Here's proof. Just because I wear my hair long and think micro-houses are cool does not mean I'm a hippie.
I don't think you should have to pay taxes on your income. I think trade unions hurt workers as badly as they hurt corporate assheads. I think that with the exception of aluminum and maybe PET (2-liter) bottles, recycling is environmental terrorism.
More than all that, I don't think Communism looks good on paper. It only looks good on a shirt I was too fat to wear when I got it umpteen years ago. A shirt I cut the sleeves off of because I couldn't accept being to fat to wear such an awesome shirt.
I still couldn't wear it, I was too tall as well as too fat to wear the shirt. Maybe Communism could have starved me down to where I could wear it, but I wasn't a victim of Communism. At least not that much of one.
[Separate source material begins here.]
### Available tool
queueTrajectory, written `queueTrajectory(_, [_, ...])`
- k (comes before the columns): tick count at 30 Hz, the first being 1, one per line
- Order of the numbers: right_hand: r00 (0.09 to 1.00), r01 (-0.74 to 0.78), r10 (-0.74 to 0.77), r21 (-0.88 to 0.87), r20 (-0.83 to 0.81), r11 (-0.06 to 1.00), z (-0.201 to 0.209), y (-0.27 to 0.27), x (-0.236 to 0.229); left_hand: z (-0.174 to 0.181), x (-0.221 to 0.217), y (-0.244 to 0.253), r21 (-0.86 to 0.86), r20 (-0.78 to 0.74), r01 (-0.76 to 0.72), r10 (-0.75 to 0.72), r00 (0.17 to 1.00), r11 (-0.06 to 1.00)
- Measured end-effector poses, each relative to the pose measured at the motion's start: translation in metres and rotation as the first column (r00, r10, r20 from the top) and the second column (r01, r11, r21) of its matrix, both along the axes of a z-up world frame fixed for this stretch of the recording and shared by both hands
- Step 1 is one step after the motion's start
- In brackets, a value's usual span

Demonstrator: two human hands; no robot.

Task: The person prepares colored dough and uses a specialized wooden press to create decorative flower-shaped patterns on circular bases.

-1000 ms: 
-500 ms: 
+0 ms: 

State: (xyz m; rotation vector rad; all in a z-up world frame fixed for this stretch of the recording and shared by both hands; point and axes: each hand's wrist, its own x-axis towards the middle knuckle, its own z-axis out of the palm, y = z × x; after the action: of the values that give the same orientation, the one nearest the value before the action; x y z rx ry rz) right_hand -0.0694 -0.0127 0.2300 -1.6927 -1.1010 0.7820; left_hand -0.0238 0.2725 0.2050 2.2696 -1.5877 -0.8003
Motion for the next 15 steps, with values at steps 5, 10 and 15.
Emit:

Mo now sleeps in the shirt.
3 comments:
Love the shirt.
I remember reading, when the USSR fell apart, that the former leader of a Tennessee commune, The Farm, said he could have told them, years ago, that communism doesn't work.
They are still there, but they reorganized, with private ownership of homes, etc., and all the mooches and dead beats are gone.
Personally, I think rock and roll and TV brought down the USSR. The kids got a look at how the other half(?) lives and said, screw this!
Yeah, Big Macs and Levis did more than missiles to bring down the Berlin Wall. Which, if you think about how lame Big Macs are, speaks volumes about just how terrible life under Communism is.
I mean, really. You'd think it would at least take a Whopper.
During Communism, Russians were also known for calling in sick and getting doctor's notes to miss work. Why not? it wasn't like they were going to lose their jobs.